The parameters are updated by adjusting for the ratio of the corrected gradient moment m to the square root of the corrected moment of the squared gradient v. To avoid dividing by zero, the Ɛ constant close to 0 is added to the denominator. The resulting ratio is adjusted by the learning factor α, which in this case is the upper bound of the learning step. The authors suggest using α at 0.001 by default.
2. Implementation
After considering the theoretical aspects, we can proceed to practical implementation. I propose to implement the Adam method with the default hyperparameters offered by the authors. Further you can try other variations of hyperparameters.
The earlier built neural network used stochastic gradient descent for training, for which we have already implemented the back propagation algorithm. The existing back propagation functionality can be used to implement the Adam method. We only need to implement the weight updating algorithm. This functionality is performed by the updateInputWeights method, which is implemented in each class of neurons. Of course, we will not delete the previously created stochastic gradient descent algorithm. Let us create an alternative algorithm enabling the choice of the training method to be used.

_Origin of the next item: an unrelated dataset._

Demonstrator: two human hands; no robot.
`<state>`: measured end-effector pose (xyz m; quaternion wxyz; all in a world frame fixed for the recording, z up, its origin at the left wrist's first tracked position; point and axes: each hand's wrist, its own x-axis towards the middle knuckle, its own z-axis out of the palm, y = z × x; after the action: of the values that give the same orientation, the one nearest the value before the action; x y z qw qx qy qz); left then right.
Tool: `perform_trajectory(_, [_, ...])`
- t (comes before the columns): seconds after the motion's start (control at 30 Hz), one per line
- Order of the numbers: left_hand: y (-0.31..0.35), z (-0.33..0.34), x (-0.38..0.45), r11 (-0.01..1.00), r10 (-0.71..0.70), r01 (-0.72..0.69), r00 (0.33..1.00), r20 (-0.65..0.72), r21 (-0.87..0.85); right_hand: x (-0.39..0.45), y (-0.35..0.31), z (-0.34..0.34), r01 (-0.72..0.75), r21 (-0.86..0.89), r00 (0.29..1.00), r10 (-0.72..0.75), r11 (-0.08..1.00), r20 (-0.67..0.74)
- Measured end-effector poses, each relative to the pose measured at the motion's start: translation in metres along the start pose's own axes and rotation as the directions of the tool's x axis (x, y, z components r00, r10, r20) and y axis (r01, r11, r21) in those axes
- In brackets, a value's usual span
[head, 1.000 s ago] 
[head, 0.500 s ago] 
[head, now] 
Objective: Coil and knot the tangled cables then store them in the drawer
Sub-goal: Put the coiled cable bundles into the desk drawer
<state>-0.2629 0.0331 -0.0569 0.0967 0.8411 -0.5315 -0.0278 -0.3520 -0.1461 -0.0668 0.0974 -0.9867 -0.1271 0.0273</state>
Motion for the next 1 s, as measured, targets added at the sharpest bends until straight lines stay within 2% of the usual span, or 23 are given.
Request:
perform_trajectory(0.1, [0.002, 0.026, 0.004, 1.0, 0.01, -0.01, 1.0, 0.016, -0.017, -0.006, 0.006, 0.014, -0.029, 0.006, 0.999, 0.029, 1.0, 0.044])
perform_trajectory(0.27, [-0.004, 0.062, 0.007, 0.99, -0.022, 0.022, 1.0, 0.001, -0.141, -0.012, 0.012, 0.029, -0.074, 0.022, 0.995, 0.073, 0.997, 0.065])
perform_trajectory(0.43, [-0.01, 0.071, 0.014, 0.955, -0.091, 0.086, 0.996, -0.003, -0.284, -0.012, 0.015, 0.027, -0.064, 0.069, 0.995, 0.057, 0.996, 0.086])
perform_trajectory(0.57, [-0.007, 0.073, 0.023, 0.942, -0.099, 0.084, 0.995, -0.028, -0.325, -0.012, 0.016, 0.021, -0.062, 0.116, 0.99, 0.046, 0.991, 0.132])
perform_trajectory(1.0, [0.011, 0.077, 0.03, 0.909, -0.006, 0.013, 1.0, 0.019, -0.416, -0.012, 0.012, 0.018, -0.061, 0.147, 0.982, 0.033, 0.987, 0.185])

2.1. Building the OpenCL kernel
Consider the implementation of the Adam method for the CNeuronBaseOCL class. First, create the UpdateWeightsAdam kernel to implement the method in OpenCL. Pointers to the following matrices will be passed to the kernel in parameters:
- matrix of weights — matrix_w,
- matrix of error gradients — matrix_g,
- input data matrix — matrix_i,
- matrix of exponential means of gradients — matrix_m,
- matrix of exponential means of squared gradients — matrix_v.

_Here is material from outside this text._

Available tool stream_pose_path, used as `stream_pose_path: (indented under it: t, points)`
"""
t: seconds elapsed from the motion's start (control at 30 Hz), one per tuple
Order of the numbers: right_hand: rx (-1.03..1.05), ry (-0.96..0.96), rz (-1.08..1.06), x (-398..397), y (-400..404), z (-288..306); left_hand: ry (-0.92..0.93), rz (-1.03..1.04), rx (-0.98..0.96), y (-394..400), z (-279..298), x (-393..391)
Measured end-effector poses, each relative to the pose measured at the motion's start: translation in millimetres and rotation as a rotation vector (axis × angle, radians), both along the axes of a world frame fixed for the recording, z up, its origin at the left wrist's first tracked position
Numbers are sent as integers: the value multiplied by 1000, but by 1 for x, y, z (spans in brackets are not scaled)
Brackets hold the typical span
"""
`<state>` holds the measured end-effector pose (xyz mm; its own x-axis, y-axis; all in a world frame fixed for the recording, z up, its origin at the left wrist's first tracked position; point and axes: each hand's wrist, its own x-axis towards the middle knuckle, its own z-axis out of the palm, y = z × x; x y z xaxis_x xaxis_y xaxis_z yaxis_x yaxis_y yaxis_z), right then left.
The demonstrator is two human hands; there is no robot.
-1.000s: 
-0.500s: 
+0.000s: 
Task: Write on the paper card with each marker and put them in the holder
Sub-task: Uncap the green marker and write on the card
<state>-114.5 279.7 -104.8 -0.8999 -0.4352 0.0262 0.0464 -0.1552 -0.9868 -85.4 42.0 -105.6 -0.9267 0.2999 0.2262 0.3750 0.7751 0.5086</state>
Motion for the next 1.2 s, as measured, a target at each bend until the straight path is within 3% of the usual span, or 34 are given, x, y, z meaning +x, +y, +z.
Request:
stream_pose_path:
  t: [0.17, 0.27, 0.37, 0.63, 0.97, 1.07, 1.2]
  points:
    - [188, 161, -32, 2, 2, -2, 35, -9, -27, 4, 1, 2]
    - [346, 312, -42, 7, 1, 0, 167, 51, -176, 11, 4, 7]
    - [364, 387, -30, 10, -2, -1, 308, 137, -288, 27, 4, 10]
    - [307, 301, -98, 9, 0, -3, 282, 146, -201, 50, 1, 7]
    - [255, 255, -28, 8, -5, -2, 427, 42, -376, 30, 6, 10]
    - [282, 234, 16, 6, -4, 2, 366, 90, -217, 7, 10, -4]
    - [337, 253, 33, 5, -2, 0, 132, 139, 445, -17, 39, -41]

__kernel void UpdateWeightsAdam(__global double *matrix_w, __global double *matrix_g, __global double *matrix_i, __global double *matrix_m, __global double *matrix_v, int inputs, double l, double b1, double b2)
Additionally, in the kernel parameters, pass the size of the input data array and the hyperparameters of the Adam algorithm.

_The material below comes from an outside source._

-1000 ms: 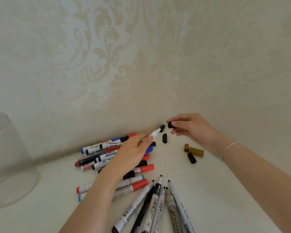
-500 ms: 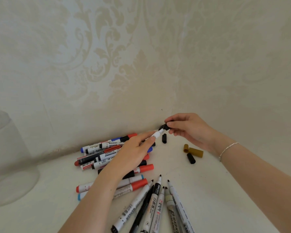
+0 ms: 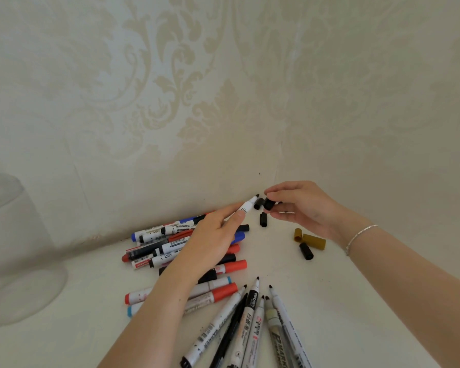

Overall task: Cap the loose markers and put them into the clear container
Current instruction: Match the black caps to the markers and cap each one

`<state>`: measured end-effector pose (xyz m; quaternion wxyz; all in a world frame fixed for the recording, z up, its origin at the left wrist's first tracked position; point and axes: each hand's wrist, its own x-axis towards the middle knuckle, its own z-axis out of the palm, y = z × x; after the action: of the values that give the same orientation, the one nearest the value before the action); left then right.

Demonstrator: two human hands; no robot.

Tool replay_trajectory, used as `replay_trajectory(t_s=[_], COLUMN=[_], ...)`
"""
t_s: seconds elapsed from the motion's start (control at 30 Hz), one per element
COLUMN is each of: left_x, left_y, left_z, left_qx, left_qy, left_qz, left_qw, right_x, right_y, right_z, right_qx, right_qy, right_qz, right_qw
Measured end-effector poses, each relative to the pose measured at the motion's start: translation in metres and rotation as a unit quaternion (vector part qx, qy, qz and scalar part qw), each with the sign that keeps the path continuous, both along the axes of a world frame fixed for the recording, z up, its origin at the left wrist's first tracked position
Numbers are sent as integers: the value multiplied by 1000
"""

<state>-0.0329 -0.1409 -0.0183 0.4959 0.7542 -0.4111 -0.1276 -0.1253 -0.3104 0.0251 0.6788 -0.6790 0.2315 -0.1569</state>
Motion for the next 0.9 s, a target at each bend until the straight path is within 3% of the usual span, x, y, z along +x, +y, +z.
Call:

At the kernel beginning, obtain the serial numbers of the stream in two dimensions, which will indicate the numbers of the neurons of the current and previous layers, respectively. Using the received numbers, determine the initial number of the processed element in the buffers. Pay attention that the resulting stream number in the second dimension is multiplied by "4". This is because in order to reduce the number of streams and the total program execution time, we will use vector calculations with 4-element vectors.
{ int i=get_global_id(0); int j=get_global_id(1); int wi=i*(inputs+1)+j*4;
After determining the position of the processed elements in data buffers, declare vector variables and fill them with the corresponding values. Use the previously described method and fill the missing data in vectors with zeros.
double4 m, v, weight, inp; switch(inputs-j*4) { case 0: inp=(double4)(1,0,0,0); weight=(double4)(matrix_w[wi],0,0,0); m=(double4)(matrix_m[wi],0,0,0); v=(double4)(matrix_v[wi],0,0,0); break; case 1: inp=(double4)(matrix_i[j],1,0,0); weight=(double4)(matrix_w[wi],matrix_w[wi+1],0,0); m=(double4)(matrix_m[wi],matrix_m[wi+1],0,0); v=(double4)(matrix_v[wi],matrix_v[wi+1],0,0); break; case 2: inp=(double4)(matrix_i[j],matrix_i[j+1],1,0); weight=(double4)(matrix_w[wi],matrix_w[wi+1],matrix_w[wi+2],0); m=(double4)(matrix_m[wi],matrix_m[wi+1],matrix_m[wi+2],0); v=(double4)(matrix_v[wi],matrix_v[wi+1],matrix_v[wi+2],0); break; case 3: inp=(double4)(matrix_i[j],matrix_i[j+1],matrix_i[j+2],1); weight=(double4)(matrix_w[wi],matrix_w[wi+1],matrix_w[wi+2],matrix_w[wi+3]); m=(double4)(matrix_m[wi],matrix_m[wi+1],matrix_m[wi+2],matrix_m[wi+3]); v=(double4)(matrix_v[wi],matrix_v[wi+1],matrix_v[wi+2],matrix_v[wi+3]); break; default: inp=(double4)(matrix_i[j],matrix_i[j+1],matrix_i[j+2],matrix_i[j+3]); weight=(double4)(matrix_w[wi],matrix_w[wi+1],matrix_w[wi+2],matrix_w[wi+3]); m=(double4)(matrix_m[wi],matrix_m[wi+1],matrix_m[wi+2],matrix_m[wi+3]); v=(double4)(matrix_v[wi],matrix_v[wi+1],matrix_v[wi+2],matrix_v[wi+3]); break; }
The gradient vector is obtained by multiplying the gradient of the current neuron by the input data vector.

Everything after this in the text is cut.